> **What the exercise asks**: Retype the data exactly. Spelling and punctuation stay as they are.

--

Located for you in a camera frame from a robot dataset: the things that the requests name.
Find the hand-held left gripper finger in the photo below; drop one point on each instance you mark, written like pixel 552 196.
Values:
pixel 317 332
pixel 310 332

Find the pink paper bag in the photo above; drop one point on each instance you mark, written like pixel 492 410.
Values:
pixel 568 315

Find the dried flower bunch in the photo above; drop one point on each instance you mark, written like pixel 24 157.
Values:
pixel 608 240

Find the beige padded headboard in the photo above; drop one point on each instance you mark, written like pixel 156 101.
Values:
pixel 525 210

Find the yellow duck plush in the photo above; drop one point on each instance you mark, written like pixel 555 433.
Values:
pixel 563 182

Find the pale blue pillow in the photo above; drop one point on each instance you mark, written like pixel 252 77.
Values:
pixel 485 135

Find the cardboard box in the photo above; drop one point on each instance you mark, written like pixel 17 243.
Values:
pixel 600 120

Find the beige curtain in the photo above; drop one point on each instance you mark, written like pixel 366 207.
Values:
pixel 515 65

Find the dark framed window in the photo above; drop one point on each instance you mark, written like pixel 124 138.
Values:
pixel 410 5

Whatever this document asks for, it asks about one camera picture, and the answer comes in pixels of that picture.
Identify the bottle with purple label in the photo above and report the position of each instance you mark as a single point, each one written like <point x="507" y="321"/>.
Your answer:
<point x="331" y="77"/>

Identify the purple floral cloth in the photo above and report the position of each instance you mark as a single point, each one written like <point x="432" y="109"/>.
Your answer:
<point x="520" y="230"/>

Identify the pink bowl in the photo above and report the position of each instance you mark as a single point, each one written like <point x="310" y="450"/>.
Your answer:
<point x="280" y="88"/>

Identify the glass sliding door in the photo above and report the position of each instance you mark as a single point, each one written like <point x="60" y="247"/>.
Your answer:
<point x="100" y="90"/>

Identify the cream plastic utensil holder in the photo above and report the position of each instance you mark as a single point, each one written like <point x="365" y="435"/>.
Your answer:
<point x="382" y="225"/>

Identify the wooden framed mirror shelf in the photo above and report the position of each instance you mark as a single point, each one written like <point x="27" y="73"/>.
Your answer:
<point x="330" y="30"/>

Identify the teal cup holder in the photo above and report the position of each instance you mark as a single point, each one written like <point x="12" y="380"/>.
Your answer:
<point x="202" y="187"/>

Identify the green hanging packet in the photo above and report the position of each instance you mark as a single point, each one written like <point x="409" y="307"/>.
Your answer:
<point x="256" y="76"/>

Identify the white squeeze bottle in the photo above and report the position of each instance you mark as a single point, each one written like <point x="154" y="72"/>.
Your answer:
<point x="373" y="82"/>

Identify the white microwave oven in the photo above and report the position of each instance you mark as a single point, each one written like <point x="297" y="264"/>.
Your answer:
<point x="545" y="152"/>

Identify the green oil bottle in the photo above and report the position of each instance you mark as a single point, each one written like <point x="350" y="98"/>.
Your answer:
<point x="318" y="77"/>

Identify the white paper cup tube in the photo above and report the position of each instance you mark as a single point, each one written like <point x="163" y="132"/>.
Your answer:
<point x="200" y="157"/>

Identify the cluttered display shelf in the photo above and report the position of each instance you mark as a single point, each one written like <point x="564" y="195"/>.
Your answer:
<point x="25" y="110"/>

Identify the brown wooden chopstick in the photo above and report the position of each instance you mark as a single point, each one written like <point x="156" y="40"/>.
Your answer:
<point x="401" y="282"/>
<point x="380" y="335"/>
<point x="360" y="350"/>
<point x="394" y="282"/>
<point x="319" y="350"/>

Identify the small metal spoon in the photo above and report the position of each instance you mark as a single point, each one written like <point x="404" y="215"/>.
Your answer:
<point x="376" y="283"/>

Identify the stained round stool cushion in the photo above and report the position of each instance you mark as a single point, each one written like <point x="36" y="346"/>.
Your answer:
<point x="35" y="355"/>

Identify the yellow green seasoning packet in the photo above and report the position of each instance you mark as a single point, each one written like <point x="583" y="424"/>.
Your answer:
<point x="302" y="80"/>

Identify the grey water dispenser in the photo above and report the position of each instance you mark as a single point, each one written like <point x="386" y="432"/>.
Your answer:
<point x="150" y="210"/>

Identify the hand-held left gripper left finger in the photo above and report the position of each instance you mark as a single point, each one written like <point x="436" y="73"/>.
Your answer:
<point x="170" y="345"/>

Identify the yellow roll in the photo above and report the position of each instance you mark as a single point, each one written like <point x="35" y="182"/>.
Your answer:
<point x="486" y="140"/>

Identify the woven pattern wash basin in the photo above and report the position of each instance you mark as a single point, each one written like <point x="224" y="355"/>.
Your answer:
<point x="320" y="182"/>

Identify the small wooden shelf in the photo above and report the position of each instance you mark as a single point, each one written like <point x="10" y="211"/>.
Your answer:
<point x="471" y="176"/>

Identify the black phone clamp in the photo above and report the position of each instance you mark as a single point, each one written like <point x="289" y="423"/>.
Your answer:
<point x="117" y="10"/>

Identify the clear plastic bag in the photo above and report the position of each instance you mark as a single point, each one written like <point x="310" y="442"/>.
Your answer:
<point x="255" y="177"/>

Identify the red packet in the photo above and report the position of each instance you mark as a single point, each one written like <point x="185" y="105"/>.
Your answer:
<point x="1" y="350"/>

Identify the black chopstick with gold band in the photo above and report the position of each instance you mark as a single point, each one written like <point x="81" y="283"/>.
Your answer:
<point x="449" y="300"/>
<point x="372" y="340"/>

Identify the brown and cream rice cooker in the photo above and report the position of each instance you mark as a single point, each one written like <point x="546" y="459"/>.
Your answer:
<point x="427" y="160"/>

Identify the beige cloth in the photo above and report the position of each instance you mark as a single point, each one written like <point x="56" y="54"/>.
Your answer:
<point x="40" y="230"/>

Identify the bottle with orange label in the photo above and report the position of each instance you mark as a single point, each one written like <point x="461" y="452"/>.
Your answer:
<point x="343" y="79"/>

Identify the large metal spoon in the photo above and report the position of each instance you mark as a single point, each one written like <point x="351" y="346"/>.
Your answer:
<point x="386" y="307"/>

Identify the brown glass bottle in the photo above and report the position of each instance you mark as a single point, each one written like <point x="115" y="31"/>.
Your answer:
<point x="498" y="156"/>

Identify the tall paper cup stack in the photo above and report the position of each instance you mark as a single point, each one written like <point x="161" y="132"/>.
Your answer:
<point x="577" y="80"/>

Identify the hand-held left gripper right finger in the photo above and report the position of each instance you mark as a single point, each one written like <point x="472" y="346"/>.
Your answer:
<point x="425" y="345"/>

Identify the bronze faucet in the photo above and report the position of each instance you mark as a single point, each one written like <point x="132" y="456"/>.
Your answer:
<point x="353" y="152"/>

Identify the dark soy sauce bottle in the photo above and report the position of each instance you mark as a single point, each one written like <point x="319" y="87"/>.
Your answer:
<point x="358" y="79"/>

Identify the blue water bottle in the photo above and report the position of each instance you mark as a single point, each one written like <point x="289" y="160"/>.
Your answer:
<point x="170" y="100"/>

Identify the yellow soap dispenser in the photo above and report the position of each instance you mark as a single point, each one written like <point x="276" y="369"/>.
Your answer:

--

> **Expected output**:
Located for you in a camera frame from a robot dataset: the things that the requests name.
Find the hand-held left gripper finger in the photo below; drop one point on each instance you mark, written like pixel 552 196.
Values:
pixel 317 332
pixel 310 332

Find the pink paper bag in the photo above; drop one point on each instance you mark, written like pixel 492 410.
Values:
pixel 568 315

Find the dried flower bunch in the photo above; drop one point on each instance you mark, written like pixel 24 157.
Values:
pixel 608 240

Find the beige padded headboard in the photo above; drop one point on each instance you mark, written like pixel 156 101.
Values:
pixel 525 210

Find the yellow duck plush in the photo above; drop one point on each instance you mark, written like pixel 555 433.
Values:
pixel 563 182

Find the pale blue pillow in the photo above; drop one point on each instance you mark, written like pixel 252 77.
Values:
pixel 485 135

Find the cardboard box in the photo above; drop one point on each instance you mark, written like pixel 17 243.
Values:
pixel 600 120

Find the beige curtain in the photo above; drop one point on each instance you mark, written like pixel 366 207.
Values:
pixel 515 65

Find the dark framed window in the photo above; drop one point on each instance you mark, written like pixel 124 138.
Values:
pixel 410 5

Whatever this document asks for, it asks about one camera picture, and the answer comes in pixels of that picture.
Identify the bottle with purple label in the photo above and report the position of each instance you mark as a single point, each one written like <point x="507" y="321"/>.
Your answer:
<point x="331" y="77"/>

Identify the purple floral cloth in the photo above and report the position of each instance you mark as a single point, each one written like <point x="432" y="109"/>.
Your answer:
<point x="520" y="230"/>

Identify the pink bowl in the photo above and report the position of each instance you mark as a single point, each one written like <point x="310" y="450"/>.
Your answer:
<point x="280" y="88"/>

Identify the glass sliding door in the photo above and report the position of each instance you mark as a single point, each one written like <point x="60" y="247"/>.
Your answer:
<point x="100" y="90"/>

Identify the cream plastic utensil holder in the photo above and report the position of each instance you mark as a single point, each one written like <point x="365" y="435"/>.
Your answer:
<point x="382" y="225"/>

Identify the wooden framed mirror shelf in the photo above and report the position of each instance you mark as a single point, each one written like <point x="27" y="73"/>.
Your answer:
<point x="330" y="30"/>

Identify the teal cup holder in the photo above and report the position of each instance you mark as a single point, each one written like <point x="12" y="380"/>.
Your answer:
<point x="202" y="187"/>

Identify the green hanging packet in the photo above and report the position of each instance you mark as a single point, each one written like <point x="409" y="307"/>.
Your answer:
<point x="256" y="76"/>

Identify the white squeeze bottle in the photo above and report the position of each instance you mark as a single point, each one written like <point x="154" y="72"/>.
Your answer:
<point x="373" y="82"/>

Identify the white microwave oven in the photo above and report the position of each instance you mark as a single point, each one written like <point x="297" y="264"/>.
Your answer:
<point x="545" y="152"/>

Identify the green oil bottle in the photo above and report the position of each instance you mark as a single point, each one written like <point x="350" y="98"/>.
Your answer:
<point x="318" y="77"/>

Identify the white paper cup tube in the photo above and report the position of each instance you mark as a single point, each one written like <point x="163" y="132"/>.
Your answer:
<point x="200" y="157"/>

Identify the cluttered display shelf in the photo above and report the position of each instance you mark as a single point, each one written like <point x="564" y="195"/>.
Your answer:
<point x="25" y="110"/>

Identify the brown wooden chopstick in the photo above and report the position of each instance you mark as a single point, each one written like <point x="156" y="40"/>.
Your answer:
<point x="401" y="282"/>
<point x="380" y="335"/>
<point x="360" y="350"/>
<point x="394" y="282"/>
<point x="319" y="350"/>

Identify the small metal spoon in the photo above and report the position of each instance you mark as a single point, each one written like <point x="404" y="215"/>.
Your answer:
<point x="376" y="283"/>

Identify the stained round stool cushion in the photo above and report the position of each instance you mark as a single point, each one written like <point x="36" y="346"/>.
Your answer:
<point x="35" y="355"/>

Identify the yellow green seasoning packet in the photo above and report the position of each instance you mark as a single point, each one written like <point x="583" y="424"/>.
Your answer:
<point x="302" y="80"/>

Identify the grey water dispenser in the photo above and report the position of each instance you mark as a single point, each one written like <point x="386" y="432"/>.
Your answer:
<point x="150" y="210"/>

Identify the hand-held left gripper left finger in the photo above and report the position of each instance you mark as a single point, each one written like <point x="436" y="73"/>.
Your answer:
<point x="170" y="345"/>

Identify the yellow roll in the photo above and report the position of each instance you mark as a single point, each one written like <point x="35" y="182"/>.
Your answer:
<point x="486" y="140"/>

Identify the woven pattern wash basin in the photo above and report the position of each instance you mark as a single point, each one written like <point x="224" y="355"/>.
Your answer:
<point x="320" y="182"/>

Identify the small wooden shelf in the photo above and report the position of each instance you mark as a single point, each one written like <point x="10" y="211"/>.
Your answer:
<point x="471" y="176"/>

Identify the black phone clamp in the photo above and report the position of each instance you mark as a single point, each one written like <point x="289" y="423"/>.
Your answer:
<point x="117" y="10"/>

Identify the clear plastic bag in the photo above and report the position of each instance you mark as a single point, each one written like <point x="310" y="442"/>.
Your answer:
<point x="255" y="177"/>

Identify the red packet in the photo above and report the position of each instance you mark as a single point, each one written like <point x="185" y="105"/>.
Your answer:
<point x="1" y="350"/>

Identify the black chopstick with gold band in the photo above and report the position of each instance you mark as a single point, each one written like <point x="81" y="283"/>.
Your answer:
<point x="449" y="300"/>
<point x="372" y="340"/>

Identify the brown and cream rice cooker in the photo above and report the position of each instance you mark as a single point, each one written like <point x="546" y="459"/>.
Your answer:
<point x="427" y="160"/>

Identify the beige cloth in the photo above and report the position of each instance you mark as a single point, each one written like <point x="56" y="54"/>.
Your answer:
<point x="40" y="230"/>

Identify the bottle with orange label in the photo above and report the position of each instance you mark as a single point, each one written like <point x="461" y="452"/>.
Your answer:
<point x="343" y="79"/>

Identify the large metal spoon in the photo above and report the position of each instance you mark as a single point, each one written like <point x="351" y="346"/>.
Your answer:
<point x="386" y="307"/>

Identify the brown glass bottle in the photo above and report the position of each instance you mark as a single point, each one written like <point x="115" y="31"/>.
Your answer:
<point x="498" y="156"/>

Identify the tall paper cup stack in the photo above and report the position of each instance you mark as a single point, each one written like <point x="161" y="132"/>.
Your answer:
<point x="577" y="80"/>

Identify the hand-held left gripper right finger in the photo above and report the position of each instance you mark as a single point, each one written like <point x="472" y="346"/>.
Your answer:
<point x="425" y="345"/>

Identify the bronze faucet in the photo above and report the position of each instance you mark as a single point, each one written like <point x="132" y="456"/>.
Your answer:
<point x="353" y="152"/>

Identify the dark soy sauce bottle in the photo above and report the position of each instance you mark as a single point, each one written like <point x="319" y="87"/>.
Your answer:
<point x="358" y="79"/>

Identify the blue water bottle in the photo above and report the position of each instance you mark as a single point, each one written like <point x="289" y="160"/>.
Your answer:
<point x="170" y="100"/>

Identify the yellow soap dispenser in the photo above and report the position of each instance you mark as a single point, each one written like <point x="276" y="369"/>.
Your answer:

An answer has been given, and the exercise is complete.